Task brief: Once you reach the line containing "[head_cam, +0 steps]" in the data below, restate each line word for word up to and including the one containing "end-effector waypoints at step".

Stored items from a collection:

•••••

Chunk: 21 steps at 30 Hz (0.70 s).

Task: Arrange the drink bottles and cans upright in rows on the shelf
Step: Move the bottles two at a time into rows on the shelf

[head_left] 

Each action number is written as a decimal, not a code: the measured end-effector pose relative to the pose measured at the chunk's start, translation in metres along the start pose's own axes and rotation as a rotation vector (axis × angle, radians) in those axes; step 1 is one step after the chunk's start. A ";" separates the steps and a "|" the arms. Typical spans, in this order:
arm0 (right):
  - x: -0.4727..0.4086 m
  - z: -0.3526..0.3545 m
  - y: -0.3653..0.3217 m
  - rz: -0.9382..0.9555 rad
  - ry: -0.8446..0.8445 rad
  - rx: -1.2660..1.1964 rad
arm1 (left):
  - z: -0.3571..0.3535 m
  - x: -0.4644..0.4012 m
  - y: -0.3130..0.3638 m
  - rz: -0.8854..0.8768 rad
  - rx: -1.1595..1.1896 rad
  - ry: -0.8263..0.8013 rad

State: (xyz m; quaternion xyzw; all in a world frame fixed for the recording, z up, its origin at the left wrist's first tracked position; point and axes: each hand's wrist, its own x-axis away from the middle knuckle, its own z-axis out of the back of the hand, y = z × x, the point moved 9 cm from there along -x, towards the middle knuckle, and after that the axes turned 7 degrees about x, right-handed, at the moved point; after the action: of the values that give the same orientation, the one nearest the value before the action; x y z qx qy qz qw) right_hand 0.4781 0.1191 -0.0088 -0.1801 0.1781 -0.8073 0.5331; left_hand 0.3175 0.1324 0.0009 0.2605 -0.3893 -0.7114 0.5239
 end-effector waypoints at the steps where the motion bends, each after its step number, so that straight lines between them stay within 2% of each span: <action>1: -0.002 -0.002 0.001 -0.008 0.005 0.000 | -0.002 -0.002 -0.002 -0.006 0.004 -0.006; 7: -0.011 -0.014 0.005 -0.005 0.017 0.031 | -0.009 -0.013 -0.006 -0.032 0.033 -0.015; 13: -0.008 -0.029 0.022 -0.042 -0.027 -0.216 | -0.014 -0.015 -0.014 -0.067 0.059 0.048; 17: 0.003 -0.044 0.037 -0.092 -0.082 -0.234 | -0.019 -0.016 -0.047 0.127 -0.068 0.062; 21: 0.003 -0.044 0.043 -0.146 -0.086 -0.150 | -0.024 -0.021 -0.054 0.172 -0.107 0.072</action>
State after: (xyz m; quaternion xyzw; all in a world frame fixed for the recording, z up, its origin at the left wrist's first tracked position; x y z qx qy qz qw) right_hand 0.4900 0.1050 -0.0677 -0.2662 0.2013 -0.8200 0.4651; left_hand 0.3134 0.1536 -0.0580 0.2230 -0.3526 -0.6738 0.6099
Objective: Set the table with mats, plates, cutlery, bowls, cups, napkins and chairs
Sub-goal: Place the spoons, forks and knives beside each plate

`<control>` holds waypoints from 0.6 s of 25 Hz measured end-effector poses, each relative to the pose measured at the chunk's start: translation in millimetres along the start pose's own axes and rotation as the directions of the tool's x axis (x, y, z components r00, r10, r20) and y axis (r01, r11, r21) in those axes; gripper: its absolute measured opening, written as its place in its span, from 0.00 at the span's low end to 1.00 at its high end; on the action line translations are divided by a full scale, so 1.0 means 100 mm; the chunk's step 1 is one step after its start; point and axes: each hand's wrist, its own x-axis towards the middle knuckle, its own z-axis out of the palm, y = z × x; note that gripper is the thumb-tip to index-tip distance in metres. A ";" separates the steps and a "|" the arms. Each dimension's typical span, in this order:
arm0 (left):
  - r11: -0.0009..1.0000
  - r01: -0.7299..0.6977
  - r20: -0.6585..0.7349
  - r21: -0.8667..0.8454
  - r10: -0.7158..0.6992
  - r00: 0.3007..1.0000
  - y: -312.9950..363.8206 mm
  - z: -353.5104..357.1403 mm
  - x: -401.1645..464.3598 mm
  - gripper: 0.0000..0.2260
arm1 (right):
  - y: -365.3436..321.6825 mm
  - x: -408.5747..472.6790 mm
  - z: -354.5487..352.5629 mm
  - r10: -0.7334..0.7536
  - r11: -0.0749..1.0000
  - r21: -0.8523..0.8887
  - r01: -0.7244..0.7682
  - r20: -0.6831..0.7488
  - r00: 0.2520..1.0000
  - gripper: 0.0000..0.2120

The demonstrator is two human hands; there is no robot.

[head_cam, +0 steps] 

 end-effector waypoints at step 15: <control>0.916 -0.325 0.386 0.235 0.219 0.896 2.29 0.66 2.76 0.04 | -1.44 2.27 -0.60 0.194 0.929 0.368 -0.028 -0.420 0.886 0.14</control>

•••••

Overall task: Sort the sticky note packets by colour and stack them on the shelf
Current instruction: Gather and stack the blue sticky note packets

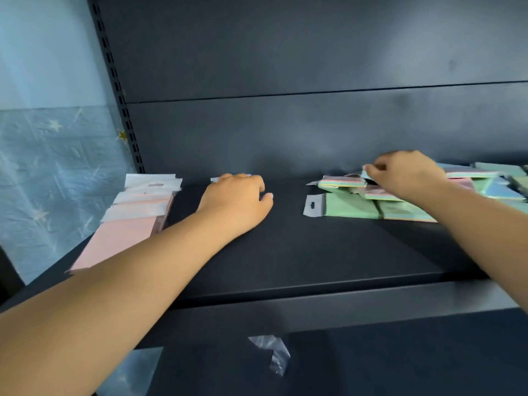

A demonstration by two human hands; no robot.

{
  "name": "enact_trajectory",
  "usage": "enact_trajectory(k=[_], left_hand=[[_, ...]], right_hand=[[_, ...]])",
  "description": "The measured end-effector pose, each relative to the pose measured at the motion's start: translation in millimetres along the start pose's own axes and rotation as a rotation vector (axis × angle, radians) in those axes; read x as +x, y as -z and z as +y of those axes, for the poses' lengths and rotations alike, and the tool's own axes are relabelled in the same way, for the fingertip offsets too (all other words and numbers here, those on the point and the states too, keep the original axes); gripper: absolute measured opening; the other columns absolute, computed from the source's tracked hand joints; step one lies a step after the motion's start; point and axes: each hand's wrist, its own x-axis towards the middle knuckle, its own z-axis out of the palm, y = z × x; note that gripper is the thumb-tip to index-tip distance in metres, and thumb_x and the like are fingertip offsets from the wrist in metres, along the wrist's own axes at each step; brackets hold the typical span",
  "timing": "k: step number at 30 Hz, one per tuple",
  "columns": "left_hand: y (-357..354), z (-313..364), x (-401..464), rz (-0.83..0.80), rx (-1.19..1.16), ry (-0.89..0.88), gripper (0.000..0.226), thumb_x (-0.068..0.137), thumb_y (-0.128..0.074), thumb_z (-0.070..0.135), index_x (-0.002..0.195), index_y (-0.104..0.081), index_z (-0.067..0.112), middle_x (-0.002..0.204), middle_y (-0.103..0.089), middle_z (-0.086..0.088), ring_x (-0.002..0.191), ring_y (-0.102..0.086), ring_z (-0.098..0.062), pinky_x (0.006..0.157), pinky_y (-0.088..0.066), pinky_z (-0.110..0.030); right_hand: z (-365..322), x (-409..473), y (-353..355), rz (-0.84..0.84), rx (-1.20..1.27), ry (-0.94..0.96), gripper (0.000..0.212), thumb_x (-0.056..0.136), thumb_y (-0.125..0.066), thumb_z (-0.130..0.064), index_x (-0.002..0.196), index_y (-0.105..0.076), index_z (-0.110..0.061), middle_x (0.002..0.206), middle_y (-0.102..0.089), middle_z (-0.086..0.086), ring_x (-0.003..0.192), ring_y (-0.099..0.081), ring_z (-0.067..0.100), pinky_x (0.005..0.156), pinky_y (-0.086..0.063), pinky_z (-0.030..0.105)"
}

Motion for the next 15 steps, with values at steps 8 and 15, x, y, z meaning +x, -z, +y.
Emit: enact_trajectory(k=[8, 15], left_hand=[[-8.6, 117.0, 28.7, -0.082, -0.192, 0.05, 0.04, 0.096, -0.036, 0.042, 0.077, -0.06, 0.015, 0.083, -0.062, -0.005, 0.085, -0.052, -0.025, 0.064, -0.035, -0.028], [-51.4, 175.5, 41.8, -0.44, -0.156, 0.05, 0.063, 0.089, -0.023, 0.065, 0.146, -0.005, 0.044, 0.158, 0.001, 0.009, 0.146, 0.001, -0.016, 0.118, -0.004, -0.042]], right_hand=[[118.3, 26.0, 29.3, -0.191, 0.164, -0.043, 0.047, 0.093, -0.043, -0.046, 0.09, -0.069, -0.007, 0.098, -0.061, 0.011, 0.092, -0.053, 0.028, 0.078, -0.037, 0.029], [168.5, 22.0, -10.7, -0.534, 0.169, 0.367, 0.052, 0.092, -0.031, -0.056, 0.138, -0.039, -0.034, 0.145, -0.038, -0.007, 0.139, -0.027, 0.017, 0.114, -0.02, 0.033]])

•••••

Reply:
[head_cam, +0 steps] 

 end-effector waypoints at step 15: <control>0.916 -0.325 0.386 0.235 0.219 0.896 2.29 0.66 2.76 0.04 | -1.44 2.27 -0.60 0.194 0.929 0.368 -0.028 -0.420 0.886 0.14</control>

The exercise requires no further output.